* _About this task_: Where the word "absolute" occurs in a line of the listing below, copy that line.

* _Records supplied_:
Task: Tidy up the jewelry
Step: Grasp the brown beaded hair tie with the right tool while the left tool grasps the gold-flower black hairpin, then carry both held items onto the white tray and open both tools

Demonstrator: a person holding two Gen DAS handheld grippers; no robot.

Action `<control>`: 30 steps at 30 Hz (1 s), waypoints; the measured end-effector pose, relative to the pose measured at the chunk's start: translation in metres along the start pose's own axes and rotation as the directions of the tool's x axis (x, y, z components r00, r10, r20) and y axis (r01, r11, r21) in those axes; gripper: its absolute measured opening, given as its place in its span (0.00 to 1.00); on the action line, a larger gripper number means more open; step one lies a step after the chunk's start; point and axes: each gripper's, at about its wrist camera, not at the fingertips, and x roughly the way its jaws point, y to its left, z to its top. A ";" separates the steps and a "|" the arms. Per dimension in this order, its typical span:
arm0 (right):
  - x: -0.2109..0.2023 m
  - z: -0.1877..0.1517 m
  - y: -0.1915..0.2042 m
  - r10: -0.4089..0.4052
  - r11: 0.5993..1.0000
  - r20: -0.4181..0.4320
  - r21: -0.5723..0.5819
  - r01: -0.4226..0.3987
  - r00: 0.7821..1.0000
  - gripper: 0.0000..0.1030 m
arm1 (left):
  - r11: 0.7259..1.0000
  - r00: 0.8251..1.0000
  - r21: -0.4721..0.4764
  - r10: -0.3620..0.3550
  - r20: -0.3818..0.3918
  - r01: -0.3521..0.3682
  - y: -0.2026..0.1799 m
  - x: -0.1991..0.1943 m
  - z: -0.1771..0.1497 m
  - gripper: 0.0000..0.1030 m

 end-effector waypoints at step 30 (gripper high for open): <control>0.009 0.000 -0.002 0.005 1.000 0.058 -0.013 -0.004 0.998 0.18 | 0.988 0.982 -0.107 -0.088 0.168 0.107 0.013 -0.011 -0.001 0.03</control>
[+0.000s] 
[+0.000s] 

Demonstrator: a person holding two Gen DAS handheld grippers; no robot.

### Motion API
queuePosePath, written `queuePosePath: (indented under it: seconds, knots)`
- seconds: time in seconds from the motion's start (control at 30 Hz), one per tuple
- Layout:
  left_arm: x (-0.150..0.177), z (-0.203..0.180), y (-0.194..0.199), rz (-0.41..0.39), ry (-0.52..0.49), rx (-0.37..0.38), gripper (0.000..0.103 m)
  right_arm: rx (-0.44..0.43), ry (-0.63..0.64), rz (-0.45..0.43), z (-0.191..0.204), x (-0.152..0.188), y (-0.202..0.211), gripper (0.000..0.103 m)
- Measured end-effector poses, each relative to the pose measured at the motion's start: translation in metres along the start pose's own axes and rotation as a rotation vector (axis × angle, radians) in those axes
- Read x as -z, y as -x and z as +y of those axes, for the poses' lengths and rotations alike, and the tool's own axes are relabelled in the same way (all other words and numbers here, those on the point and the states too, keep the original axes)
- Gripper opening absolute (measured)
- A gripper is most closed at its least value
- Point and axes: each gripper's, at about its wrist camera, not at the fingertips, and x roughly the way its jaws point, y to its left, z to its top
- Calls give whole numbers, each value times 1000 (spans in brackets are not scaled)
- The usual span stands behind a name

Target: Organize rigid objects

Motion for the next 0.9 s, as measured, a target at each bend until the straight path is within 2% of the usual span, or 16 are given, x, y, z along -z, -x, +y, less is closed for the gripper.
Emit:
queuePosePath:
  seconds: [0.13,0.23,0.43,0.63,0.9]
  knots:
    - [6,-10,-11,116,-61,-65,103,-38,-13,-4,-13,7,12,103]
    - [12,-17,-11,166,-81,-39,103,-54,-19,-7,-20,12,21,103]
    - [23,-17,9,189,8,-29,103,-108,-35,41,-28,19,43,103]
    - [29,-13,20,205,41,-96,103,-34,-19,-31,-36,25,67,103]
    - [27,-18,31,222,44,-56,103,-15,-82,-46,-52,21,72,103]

* _Task result_:
Action `<control>`: 30 steps at 30 Hz (1 s), waypoints; the measured end-effector pose, relative to the pose measured at the chunk's start: translation in metres along the start pose's own axes and rotation as the directions of the tool's x axis (x, y, z components r00, r10, r20) and y axis (r01, r11, r21) in those axes; gripper: its absolute measured opening, given as its place in its span (0.00 to 1.00); on the action line, a larger gripper number means more open; step one lies a step after the chunk's start; point and axes: each gripper's, at about its wrist camera, not at the fingertips, and x roughly the way its jaws point, y to its left, z to its top. A ";" separates the steps and a "|" the arms. Per dimension in this order, its typical span:
- Gripper opening absolute (measured)

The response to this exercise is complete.